Li com interesse a entrevista que o veterano da psiquiatria deu ao Público de ontem. Não corroboro com tudo o que diz o médico António Coimbra de Matos, mas no que diz respeito à caracterização do português quase assino de cruz. Vejamos algumas passagens.

Quando as pessoas não se revoltam, é que se suicidam; quando se sujeitam, quando não têm condições para protestar com mais veemência.

Somos um bocado passivos. Os espanhóis são mais agressivos, revoltam-se muito mais.

(Somos) mais delicados, mais medrosos. Somos um país de medrosos.

Nos casais homossexuais, há mais frequência de conflitos, de separações. São menos estáveis, de uma maneira geral.

Há uma maior quantidade de traços de psicose, narcisismo, borderline. Porque há uma menor intimidade entre as pessoas.

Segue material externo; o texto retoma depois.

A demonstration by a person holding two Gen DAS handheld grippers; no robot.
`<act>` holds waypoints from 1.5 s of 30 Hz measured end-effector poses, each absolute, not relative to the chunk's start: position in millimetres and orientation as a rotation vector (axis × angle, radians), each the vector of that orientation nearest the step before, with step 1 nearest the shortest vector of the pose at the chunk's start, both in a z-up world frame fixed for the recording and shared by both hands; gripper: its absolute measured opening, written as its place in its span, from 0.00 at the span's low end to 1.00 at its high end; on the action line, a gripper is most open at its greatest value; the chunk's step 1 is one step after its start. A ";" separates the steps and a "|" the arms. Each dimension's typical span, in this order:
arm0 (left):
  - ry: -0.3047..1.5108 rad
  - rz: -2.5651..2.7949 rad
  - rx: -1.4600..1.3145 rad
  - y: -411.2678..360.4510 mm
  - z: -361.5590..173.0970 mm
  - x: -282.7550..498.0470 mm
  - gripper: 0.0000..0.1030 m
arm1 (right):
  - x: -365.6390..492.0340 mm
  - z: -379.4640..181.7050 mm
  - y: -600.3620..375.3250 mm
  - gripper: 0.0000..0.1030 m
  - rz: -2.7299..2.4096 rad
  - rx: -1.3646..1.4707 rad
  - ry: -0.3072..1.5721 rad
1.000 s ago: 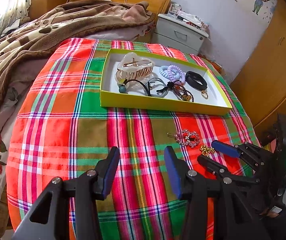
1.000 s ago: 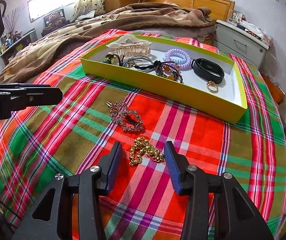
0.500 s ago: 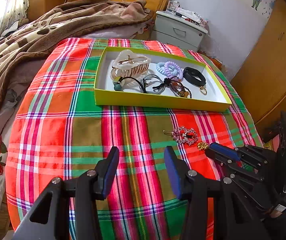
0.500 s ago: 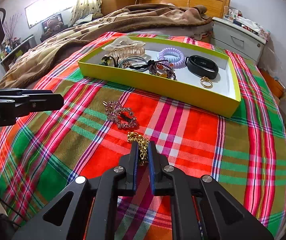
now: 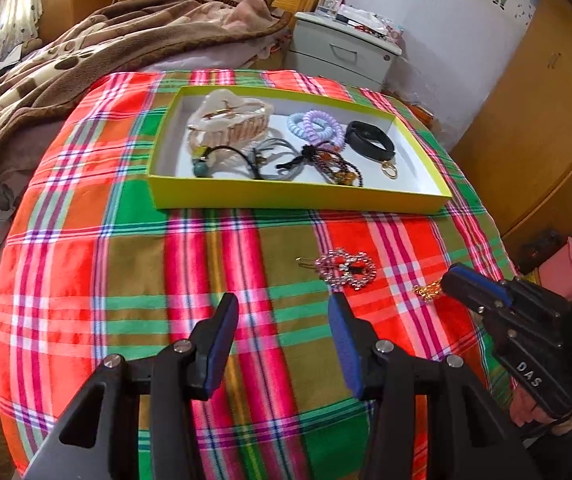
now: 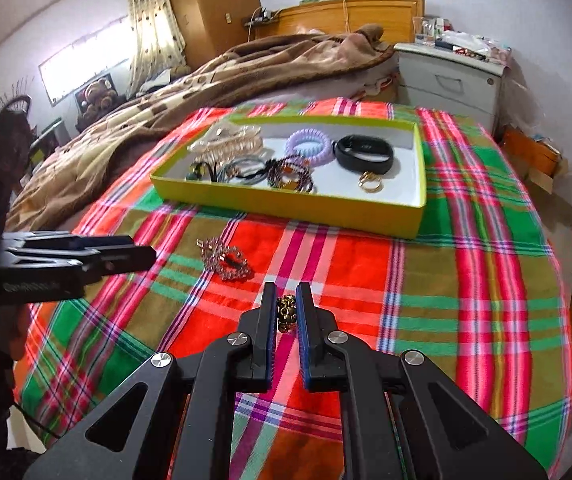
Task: Organize jewelry
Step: 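Grasp gold chain with right tool while left tool grasps pink rhinestone clip, then carry the rhinestone clip and gold chain into the yellow box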
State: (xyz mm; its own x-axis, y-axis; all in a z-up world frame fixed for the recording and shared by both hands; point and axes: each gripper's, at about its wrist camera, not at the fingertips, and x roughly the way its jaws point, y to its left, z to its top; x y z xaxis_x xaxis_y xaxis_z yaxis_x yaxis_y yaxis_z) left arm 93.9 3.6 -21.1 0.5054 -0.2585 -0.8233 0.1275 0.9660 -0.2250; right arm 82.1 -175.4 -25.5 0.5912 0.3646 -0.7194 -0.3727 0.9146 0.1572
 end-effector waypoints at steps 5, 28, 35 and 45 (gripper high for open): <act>1.020 -0.257 -0.130 -6.8 -22.3 98.1 0.47 | 78.6 -15.7 -184.9 0.09 0.415 0.004 0.803; 0.987 -0.392 0.225 -64.8 -32.7 117.1 0.48 | 71.8 -3.1 -209.8 0.09 0.372 0.041 0.761; 0.989 -0.387 0.242 -66.5 -38.0 123.1 0.48 | 74.3 -2.6 -209.8 0.09 0.372 0.043 0.759; 0.996 -0.388 0.218 -67.0 -41.1 126.8 0.41 | 76.8 -3.5 -207.6 0.09 0.372 0.049 0.763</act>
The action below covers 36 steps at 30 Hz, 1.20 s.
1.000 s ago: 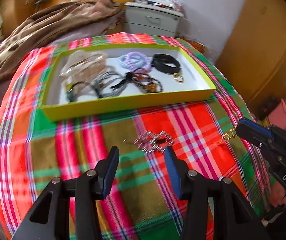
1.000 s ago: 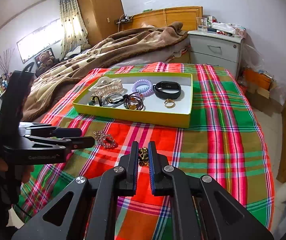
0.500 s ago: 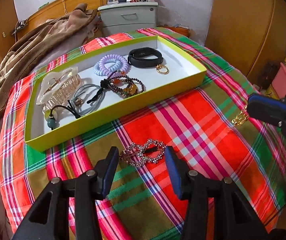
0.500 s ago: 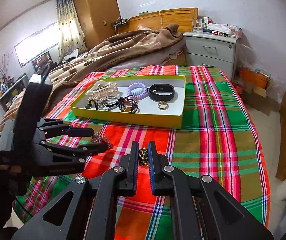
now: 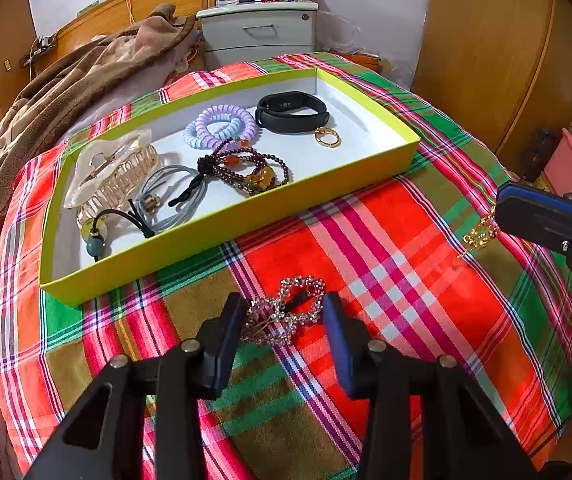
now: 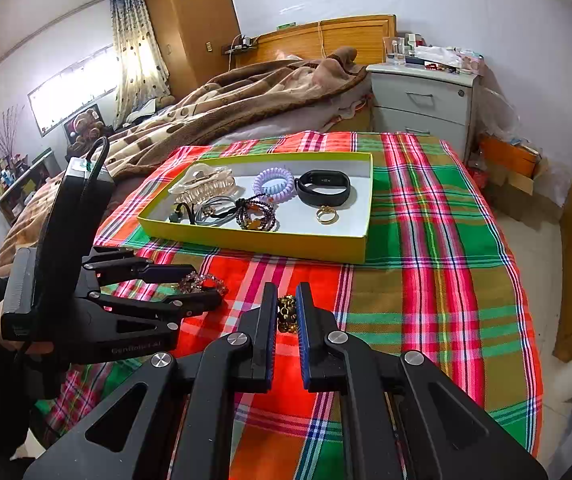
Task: Organize jewelry
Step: 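Carry the rhinestone clip and gold chain into the yellow box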
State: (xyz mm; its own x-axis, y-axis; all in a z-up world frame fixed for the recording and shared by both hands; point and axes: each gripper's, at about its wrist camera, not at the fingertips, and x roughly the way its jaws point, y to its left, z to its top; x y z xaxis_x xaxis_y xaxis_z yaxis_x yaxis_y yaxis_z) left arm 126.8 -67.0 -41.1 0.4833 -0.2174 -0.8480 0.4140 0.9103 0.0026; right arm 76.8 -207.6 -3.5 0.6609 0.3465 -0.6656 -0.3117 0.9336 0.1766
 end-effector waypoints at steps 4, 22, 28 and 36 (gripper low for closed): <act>0.997 -0.386 0.210 -67.4 -41.4 126.8 0.41 | 78.7 -3.9 -207.0 0.09 0.373 0.052 0.764; 0.935 -0.390 0.088 -50.1 -2.5 127.2 0.40 | 96.2 15.6 -208.2 0.09 0.379 0.060 0.715; 0.888 -0.359 0.065 -44.0 20.4 146.1 0.40 | 125.4 31.8 -201.0 0.09 0.391 0.064 0.680; 0.915 -0.333 -0.008 -37.3 12.7 184.1 0.41 | 170.6 24.8 -194.4 0.09 0.411 0.100 0.709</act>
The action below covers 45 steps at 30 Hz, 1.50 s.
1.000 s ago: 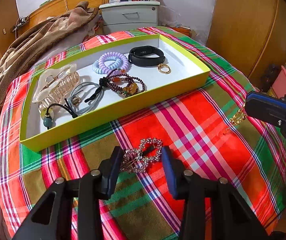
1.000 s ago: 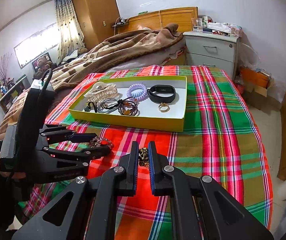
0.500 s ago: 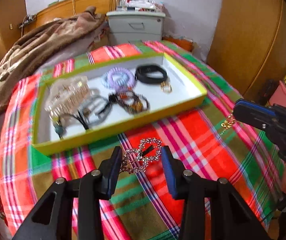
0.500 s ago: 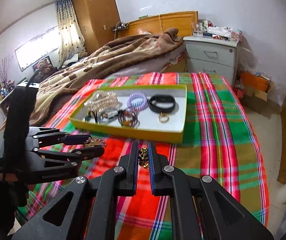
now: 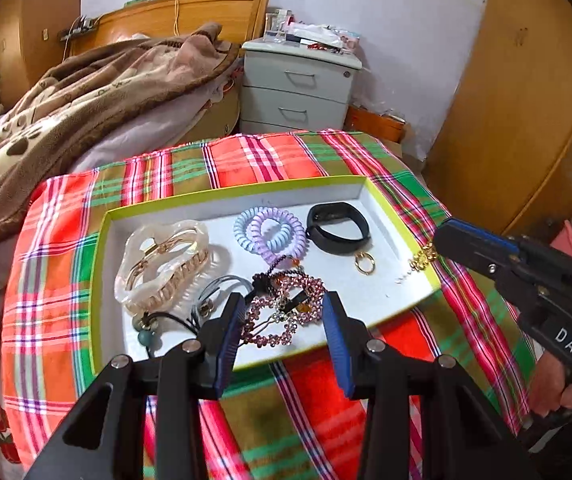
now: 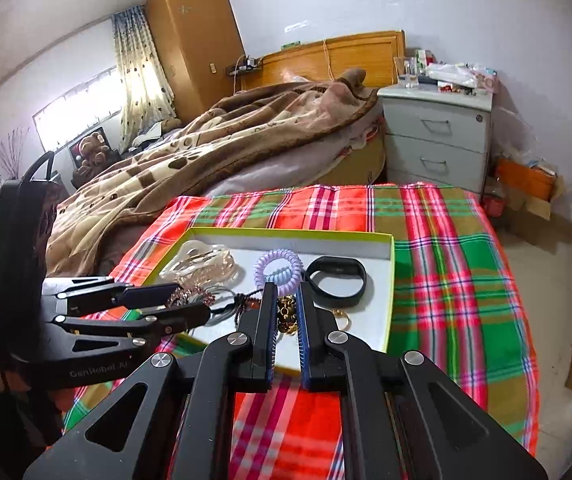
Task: Organize jewelry
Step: 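Carry the rhinestone clip and gold chain into the yellow box, then open both tools to release the clip and chain in the box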
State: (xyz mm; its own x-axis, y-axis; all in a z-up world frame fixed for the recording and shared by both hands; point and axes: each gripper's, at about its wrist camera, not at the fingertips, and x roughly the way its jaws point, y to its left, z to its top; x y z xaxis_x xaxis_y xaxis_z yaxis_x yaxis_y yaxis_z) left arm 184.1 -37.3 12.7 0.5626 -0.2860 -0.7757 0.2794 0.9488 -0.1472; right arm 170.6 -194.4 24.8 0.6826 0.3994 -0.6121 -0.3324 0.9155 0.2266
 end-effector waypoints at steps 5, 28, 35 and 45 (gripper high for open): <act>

As relações são mais superficiais, menos íntimas, menos vinculadas, mais anónimas. De maneira que não há familiaridade. Deixou de haver confiança, a colaboração mútua.


         - O irmão do ex-presidente dos Estados Unidos que teve a veleidade de se candidatar à presidência, meteu o rabo entre as pernas e zarpou. Ninguém acreditou no pequeno homem. Esperemos que se lhe siga o palhaço Donald Trump. Do lado democrático, o único que é original para a América e digno de ocupar o cargo é Bernie Sanders. Quanto à senhorita Hillary Clinton já demos para aquele peditório. Seja como for são duas boas notícias, esta neste mês e para o próximo a corrida de Cavaco Silva de patins para o Algarve, vivenda Mariani, perdão, Gaivota Azul. Ufa! Ufa!